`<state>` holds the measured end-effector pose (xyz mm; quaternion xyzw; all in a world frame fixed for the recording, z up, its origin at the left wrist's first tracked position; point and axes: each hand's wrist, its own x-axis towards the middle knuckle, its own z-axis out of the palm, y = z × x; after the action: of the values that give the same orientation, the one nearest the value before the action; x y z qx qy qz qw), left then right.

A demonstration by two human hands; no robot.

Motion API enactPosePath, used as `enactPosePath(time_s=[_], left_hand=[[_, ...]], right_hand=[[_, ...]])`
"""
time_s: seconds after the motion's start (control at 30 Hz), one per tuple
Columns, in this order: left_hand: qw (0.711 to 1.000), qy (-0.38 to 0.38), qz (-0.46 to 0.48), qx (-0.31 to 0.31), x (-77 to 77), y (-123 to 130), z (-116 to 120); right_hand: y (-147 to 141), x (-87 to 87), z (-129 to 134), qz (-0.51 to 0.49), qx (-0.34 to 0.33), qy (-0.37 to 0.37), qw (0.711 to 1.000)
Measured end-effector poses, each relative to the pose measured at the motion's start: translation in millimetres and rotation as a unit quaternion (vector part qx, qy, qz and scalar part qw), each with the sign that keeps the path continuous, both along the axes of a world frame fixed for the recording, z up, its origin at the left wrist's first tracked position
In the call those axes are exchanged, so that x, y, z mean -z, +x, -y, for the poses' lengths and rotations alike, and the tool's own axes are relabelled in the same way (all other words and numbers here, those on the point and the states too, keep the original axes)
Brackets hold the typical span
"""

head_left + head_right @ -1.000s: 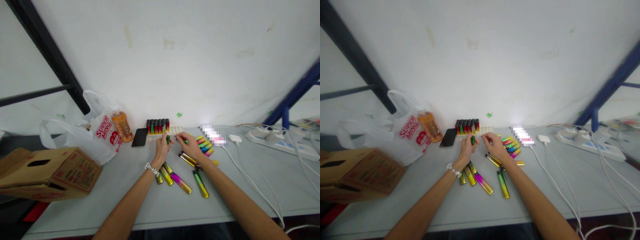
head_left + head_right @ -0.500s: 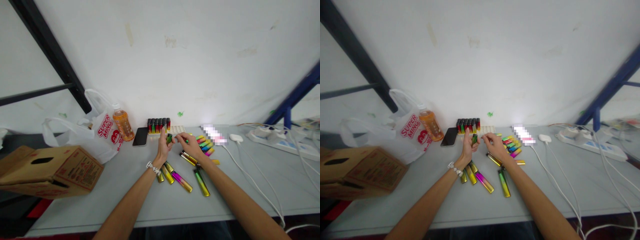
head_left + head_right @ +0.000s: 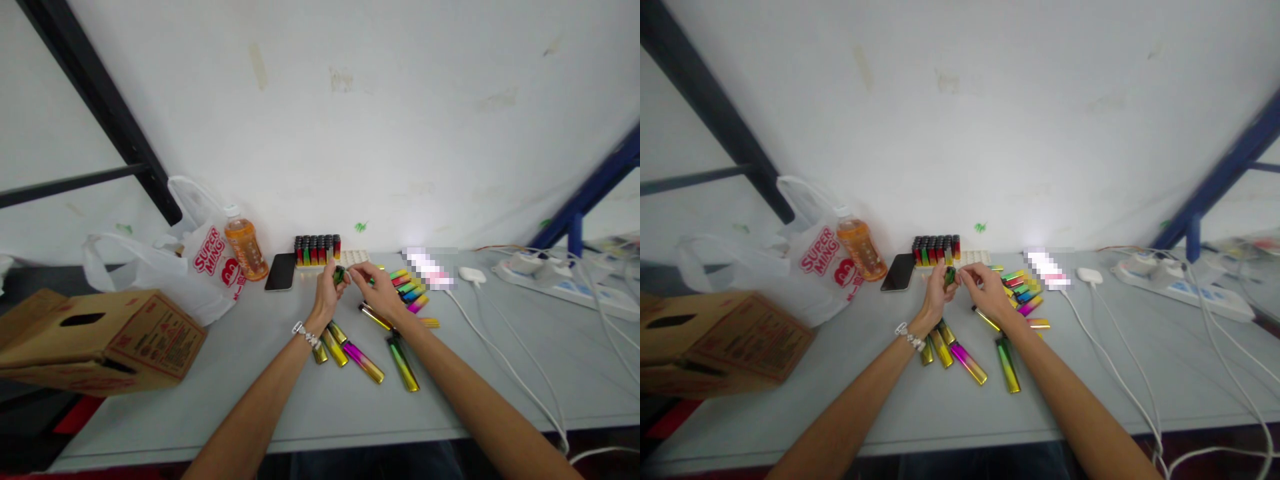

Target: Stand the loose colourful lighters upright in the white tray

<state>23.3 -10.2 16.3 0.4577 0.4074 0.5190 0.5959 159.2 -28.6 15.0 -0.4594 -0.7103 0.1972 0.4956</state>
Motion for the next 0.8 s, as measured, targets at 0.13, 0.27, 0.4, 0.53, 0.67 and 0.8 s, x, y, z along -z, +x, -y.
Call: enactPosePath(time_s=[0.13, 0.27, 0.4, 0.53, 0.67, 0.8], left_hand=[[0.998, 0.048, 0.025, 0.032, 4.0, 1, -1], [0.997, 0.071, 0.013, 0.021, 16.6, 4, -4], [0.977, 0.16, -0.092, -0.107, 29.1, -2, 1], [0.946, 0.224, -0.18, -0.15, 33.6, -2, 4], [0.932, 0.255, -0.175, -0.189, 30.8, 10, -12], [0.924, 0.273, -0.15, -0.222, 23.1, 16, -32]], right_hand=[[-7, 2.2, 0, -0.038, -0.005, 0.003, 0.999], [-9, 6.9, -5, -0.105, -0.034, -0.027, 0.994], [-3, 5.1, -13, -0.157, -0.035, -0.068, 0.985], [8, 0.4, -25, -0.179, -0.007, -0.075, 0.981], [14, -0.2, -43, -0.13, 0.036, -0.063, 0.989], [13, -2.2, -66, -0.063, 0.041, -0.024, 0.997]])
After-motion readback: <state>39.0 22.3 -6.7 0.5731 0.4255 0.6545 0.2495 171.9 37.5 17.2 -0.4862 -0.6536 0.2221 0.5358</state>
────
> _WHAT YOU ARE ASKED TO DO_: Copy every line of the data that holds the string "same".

> _RESPONSE AREA_:
`<state>` holds the measured end-effector pose (xyz mm; quaternion xyzw; all in a world frame fixed for the recording, z up, its origin at the left wrist's first tracked position; point and axes: each hand's wrist, its own x-axis towards the middle knuckle, its own z-axis out of the palm, y = z × x; after the action: of the values that give the same orientation, the one nearest the value before the action; x y z qx qy qz qw), left then right.
In the call those axes are exchanged, so that x, y, z mean -z, +x, -y, for the poses' lengths and rotations alike, and the tool's own axes are relabelled in the same way (all other words and numbers here, those on the point and the states too, keep the original axes)

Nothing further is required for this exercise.